Regarding a*, positive values represent red and negative values indicate green [35]. It was observed that all samples presented negative results that indicated a trend towards a green color, with the most pronounced values for SC-HDR15-25%: −3.70 ± 0.56; SC had values of −3.18 ± 0.01, and similar values were obtained for samples with 75 and 25% oil substitution (SC-HDR15-75 and SC-HDR20-25: −3.28 ± 1.86 and −3.46 ± 0.87, respectively). For the parameter b*, representing a yellow color with positive and negative data for blue [35], it was found that all mayonnaises presented positive results, indicating the presence of yellow color, and this remained between 11.53 ± 3.0 for the SC-HDR15-25 sample and 5.12 ± 2.01 for the SC-HDR15-75 sample. The whiteness index (WI) of mayonnaises with 25 and 50% oil substitution did not present significant differences (p > 0.05) while samples with 75% substitution showed significant differences (p < 0.05), as shown in Table 2. The whiteness of mayonnaise is an essential quality parameter that affects consumer appeal and overall product acceptability [36,37]. The total color difference ( Δ E) was lower in samples with 50 and 75% oil substitution (p < 0.05), indicating that the sample was the lightest among all samples; therefore, the substitution with Dioscorea rotundata hydrocolloids did not cause unpleasant color properties for consumers.
The evolution of the color parameters over the storage period at 4 and 25 °C is presented in Figure 2. The luminosity (L*) had a progressive decrease that was greater at a temperature of 25 °C, and the control sample had the lowest values.

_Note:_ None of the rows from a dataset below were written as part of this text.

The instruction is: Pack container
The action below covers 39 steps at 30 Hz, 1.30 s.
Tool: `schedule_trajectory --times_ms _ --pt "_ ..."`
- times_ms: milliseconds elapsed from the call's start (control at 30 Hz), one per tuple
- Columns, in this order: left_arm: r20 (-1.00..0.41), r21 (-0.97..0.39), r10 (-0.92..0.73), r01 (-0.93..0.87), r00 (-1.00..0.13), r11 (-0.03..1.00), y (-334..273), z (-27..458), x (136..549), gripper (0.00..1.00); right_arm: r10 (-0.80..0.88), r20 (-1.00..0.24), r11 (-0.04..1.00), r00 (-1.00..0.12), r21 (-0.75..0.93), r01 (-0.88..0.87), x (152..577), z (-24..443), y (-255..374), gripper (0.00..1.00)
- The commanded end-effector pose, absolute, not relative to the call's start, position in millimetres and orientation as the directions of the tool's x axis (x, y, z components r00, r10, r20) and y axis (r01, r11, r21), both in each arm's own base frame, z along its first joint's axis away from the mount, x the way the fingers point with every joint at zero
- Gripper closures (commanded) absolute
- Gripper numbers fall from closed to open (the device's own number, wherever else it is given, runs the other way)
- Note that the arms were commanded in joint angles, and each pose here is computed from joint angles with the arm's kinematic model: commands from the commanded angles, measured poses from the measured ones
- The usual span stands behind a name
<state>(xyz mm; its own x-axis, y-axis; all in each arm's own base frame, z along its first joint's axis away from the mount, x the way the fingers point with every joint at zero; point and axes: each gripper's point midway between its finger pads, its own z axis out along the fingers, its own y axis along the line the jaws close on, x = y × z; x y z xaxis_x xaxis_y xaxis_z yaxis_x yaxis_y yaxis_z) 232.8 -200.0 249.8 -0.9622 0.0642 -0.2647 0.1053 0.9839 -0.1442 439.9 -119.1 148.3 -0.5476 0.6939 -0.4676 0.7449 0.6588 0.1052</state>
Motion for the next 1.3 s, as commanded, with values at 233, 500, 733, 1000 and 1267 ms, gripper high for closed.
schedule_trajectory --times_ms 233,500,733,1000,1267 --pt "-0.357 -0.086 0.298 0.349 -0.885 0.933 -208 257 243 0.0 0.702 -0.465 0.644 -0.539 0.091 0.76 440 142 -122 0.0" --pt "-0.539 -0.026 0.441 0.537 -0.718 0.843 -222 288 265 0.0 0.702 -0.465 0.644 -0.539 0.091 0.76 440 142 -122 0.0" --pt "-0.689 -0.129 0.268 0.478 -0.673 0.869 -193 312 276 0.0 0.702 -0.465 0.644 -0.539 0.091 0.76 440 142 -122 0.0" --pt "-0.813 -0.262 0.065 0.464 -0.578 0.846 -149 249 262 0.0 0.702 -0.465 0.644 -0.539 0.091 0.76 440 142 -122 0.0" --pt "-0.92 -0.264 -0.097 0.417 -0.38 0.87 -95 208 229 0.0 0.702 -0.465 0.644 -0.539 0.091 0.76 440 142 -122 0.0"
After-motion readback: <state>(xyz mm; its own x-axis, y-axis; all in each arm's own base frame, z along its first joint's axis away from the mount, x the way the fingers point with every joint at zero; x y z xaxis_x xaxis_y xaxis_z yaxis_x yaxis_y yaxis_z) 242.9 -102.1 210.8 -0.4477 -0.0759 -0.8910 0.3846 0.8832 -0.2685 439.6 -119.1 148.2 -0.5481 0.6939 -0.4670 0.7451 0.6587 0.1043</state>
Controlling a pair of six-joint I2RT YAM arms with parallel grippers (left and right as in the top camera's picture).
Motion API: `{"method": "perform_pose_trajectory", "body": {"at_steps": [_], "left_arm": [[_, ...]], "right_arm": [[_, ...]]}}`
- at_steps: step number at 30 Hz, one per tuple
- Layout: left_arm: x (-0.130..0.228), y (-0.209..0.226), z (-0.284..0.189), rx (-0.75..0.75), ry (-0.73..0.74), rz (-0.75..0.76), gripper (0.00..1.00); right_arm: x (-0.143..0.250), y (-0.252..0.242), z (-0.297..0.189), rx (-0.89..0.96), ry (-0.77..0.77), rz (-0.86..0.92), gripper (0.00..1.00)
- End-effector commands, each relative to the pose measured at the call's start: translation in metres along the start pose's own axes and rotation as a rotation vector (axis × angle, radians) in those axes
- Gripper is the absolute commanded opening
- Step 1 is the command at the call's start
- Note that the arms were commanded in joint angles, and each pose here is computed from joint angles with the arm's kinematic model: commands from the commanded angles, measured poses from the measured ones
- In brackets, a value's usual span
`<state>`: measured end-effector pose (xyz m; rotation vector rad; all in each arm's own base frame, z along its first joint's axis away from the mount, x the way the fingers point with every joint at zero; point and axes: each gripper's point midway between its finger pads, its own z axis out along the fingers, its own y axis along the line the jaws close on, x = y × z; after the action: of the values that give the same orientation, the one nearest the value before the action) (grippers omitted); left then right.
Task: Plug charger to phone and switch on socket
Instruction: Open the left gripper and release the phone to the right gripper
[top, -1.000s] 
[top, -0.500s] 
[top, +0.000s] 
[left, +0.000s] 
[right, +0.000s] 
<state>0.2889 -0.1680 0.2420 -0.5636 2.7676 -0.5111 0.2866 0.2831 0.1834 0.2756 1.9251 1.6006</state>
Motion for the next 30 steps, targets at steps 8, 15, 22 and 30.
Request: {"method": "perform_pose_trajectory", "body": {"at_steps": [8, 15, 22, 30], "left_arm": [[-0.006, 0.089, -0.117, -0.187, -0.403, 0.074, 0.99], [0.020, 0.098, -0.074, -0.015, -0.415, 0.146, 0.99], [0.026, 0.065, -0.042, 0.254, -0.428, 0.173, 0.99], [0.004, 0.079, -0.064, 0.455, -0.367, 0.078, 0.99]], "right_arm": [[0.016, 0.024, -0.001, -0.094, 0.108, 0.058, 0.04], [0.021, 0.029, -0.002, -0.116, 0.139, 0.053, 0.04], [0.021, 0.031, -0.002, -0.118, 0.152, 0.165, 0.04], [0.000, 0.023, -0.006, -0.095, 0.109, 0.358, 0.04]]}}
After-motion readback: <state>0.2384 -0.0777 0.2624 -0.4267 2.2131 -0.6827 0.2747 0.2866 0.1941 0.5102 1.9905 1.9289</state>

Figure 2a,b shows the changes in L*, for each formulation, according to the day of measurement (p < 0.05), where SC had the highest value; at 25 °C, the samples showed a greater decrease while 4 °C preserved the value of L*. However, despite the observed reduction in luminosity, the addition of HDR15 improved stability by allowing less loss of luminosity. This is due to the presence of a branched structure of hydrophilic macromolecules that allows the formation of homogeneous emulsions with smaller oil droplets, which generates greater light scattering [38]. Rondon et al. [39] obtained similar results, showing luminosity values with the same degradation trend according to the storage time and temperature.

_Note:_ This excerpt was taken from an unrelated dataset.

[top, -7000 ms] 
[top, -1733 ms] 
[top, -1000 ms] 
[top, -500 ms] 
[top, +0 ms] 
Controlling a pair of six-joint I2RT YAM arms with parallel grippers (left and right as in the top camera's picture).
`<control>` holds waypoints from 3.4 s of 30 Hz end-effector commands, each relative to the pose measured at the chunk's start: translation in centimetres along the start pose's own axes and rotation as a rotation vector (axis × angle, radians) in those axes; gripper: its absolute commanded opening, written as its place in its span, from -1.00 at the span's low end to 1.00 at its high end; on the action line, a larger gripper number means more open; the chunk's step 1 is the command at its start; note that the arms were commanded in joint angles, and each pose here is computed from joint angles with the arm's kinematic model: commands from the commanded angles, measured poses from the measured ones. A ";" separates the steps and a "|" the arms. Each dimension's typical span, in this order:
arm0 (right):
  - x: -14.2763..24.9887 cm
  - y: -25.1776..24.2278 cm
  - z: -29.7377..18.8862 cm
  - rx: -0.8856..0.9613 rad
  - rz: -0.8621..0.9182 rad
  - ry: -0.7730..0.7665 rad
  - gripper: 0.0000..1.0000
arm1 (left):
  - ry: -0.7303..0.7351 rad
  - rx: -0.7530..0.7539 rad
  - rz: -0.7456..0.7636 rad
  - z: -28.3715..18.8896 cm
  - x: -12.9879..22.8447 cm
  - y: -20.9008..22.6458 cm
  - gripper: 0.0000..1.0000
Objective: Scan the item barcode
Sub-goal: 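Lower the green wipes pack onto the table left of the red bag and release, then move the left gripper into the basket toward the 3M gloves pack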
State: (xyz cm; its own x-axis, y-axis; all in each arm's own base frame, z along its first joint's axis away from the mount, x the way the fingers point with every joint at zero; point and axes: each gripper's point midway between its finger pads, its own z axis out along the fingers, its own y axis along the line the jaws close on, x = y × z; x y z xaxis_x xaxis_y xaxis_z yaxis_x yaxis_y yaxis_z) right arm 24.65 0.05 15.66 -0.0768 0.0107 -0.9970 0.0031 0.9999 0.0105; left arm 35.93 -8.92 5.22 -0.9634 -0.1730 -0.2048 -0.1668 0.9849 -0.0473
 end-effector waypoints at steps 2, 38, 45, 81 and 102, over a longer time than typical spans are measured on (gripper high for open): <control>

Figure 2c,d shows the behavior of parameter a* at 4 and 25 °C, respectively. An increase in negative values with a tendency to green was observed with a greater enhancement on day 28. The SC control sample had significant values of −7.67 ± 0.66 on day 28 at 4 °C compared to HDR15 samples that had better stability, with values of −2.81 ± 0.03, −2.99 ± 1.37, and −1.29 ± 0.55 for SC-HDR15-25, SC-HDR15-50, and SC-HDR15-75, respectively; for samples with HDR20, similar results were obtained to the control mayonnaise that had lower stability, with values of −7.47 ± 1.52, −6.54 ± 3.88, and −1.67 ± 1.63, for SC-HDR20-25, SC-HDR20-50, and SC-HDR20-75, respectively.
The values of b* (Figure 2e,f) tended to increase with the storage time (p > 0.05) in all cases (4 and 25 °C), with a more pronounced increase in samples stored at 25 °C. According to similar studies, there were similar changes in the values of a* and b*. However, unlike in the present study, there was an increase in the lightness of mayonnaise due to the encapsulation of a soy protein isolate–pectin complex [40]. A study conducted by Yüceer et al. [41] on low-cholesterol mayonnaise presented different results, where the control mayonnaise had lower color values compared to modified samples.
The storage of the samples at 25 °C showed a greater decrease over time compared with 4 °C; a pronounced decrease was observed at 28 days; then, the samples were preserved in WI until 14 days at the temperatures evaluated. The decrease in WI (Figure 2g,h) can be understood as a decrease in quality, where the SC control sample experienced the lowest result with a value of 64.49 ± 2.40, showing significant differences (p < 0.05) compared to the samples with HDR15, with values of 80.78 ± 2.89, 73.70 ± 4.45, and 71.89 ± 1.21 for SC-HDR20-25, SC-HDR20-50, and SC-HDR20-75, respectively. The mayonnaises with HDR20 presented similar results to SC, with values of 67.43 ± 3.81, 69.62 ± 6.05, and 68.37 ± 3.86 for SC-HDR20-25, SC-HDR20-50, and SC-HDR20-75, respectively. These results demonstrate that HDR15 had a greater ability to preserve quality. The barrier or branched structure of the hydrocolloids is believed to have influenced the resistance to the oxidation initiation process or hydroperoxide formation, unlike the control sample [40]. The values of the total color difference (∆E*) presented in Figure 2i,j increased for all samples during storage; days 14 and 28 had significantly higher values (p < 0.05), but the differences between the SC control and the different HDR treatments were not significant. This behavior is attributed to a decrease in stability with a tendency to phase separation [42].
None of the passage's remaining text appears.